Fleury’s numbers have been staggering, too. He is currently riding a season-high eight-game winning streak, where he’s posted a 1.50 goals-against average and a .941 save percentage. Over his last six starts this season regardless of location, Fleury is 6-0 with a 0.88 goals-against average and a .967 save percentage with one shutout.
“That’s something that we’re going to need to win games in the playoffs,” Fleury said of the team’s defensive play. “The team’s playing very well in front of us and our chances to win are that much better with that.”
The guys credited the play of their goaltenders, a scary-good tandem, as the main reason for the team’s turnaround in their own end.

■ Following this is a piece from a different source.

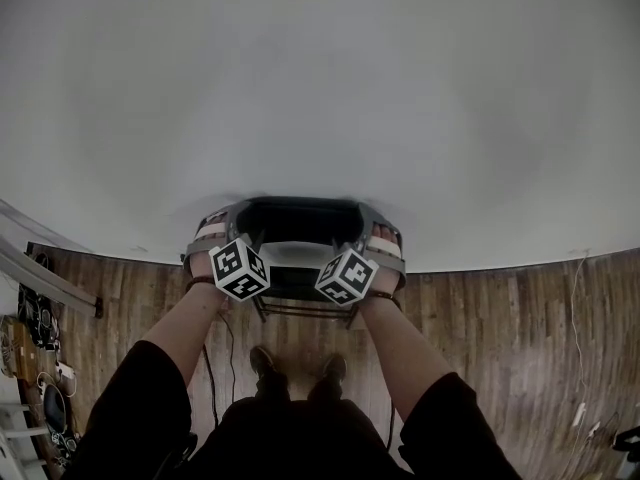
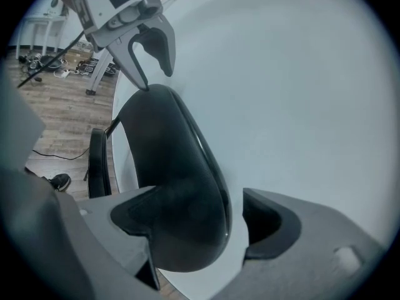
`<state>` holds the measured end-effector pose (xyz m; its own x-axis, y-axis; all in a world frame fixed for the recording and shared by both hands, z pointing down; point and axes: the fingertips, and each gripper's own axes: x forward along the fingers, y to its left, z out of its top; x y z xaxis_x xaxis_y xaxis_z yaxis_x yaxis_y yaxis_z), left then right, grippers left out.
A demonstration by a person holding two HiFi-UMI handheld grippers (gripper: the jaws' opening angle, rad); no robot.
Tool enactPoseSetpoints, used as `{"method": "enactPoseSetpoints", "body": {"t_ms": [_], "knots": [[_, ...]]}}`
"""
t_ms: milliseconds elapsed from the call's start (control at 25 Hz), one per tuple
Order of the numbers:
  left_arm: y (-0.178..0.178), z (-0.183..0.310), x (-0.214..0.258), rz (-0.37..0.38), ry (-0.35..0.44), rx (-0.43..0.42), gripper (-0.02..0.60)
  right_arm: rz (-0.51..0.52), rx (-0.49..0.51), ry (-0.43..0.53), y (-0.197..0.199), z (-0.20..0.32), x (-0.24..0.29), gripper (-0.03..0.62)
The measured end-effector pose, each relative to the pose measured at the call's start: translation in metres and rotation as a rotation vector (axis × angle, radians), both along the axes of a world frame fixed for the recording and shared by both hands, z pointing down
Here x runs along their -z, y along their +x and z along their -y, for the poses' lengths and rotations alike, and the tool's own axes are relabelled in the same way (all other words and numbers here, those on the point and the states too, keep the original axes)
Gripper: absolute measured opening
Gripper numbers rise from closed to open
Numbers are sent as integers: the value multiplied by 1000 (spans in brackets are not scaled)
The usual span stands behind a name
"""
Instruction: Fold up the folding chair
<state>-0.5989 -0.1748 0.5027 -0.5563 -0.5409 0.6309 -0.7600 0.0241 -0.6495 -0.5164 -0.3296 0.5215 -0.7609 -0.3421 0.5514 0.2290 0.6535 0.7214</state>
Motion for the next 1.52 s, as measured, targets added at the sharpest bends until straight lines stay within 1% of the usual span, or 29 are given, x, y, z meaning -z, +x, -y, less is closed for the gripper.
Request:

“They’ve been awesome,” forward Brandon Sutter said. “We’ve definitely improved our defensive zone play over the last month here and have gotten a lot better at that and tightened things up a bit and that obviously helps, but for ‘Flower’ and ‘Voky’ to be playing the way they are has been awesome. I think there has been three, four, maybe five times a game where we make a mistake and they’re there to bail us out and that’s kind of been the difference. They’ve obviously been a huge part of this run and the last few games they’ve been awesome.”
But what’s also been key is playing as a five-man unit in front of their goaltender.
“It’s a total team thing. Forwards are included in that,” Niskanen said. “Everyone’s buying in and really trying to focus on what we’re trying to get better at and that’s keeping the puck out of our net, team defense, being responsible with the puck. Everyone’s done a better job of just limiting the other team’s quality scoring chances and the goalies have been there when we do give up a shot or something and the penalty kill has improved. A lot of factors, but guys are just committed to it now.”
“It’s not just defensemen – it’s five men and a goalie,” defenseman Mark Eaton said. “Positioning and then how we’re playing with the puck. Not beating ourselves. Making them earn every chance that they get. That’s been our focus and that’s going to continue to be our focus.”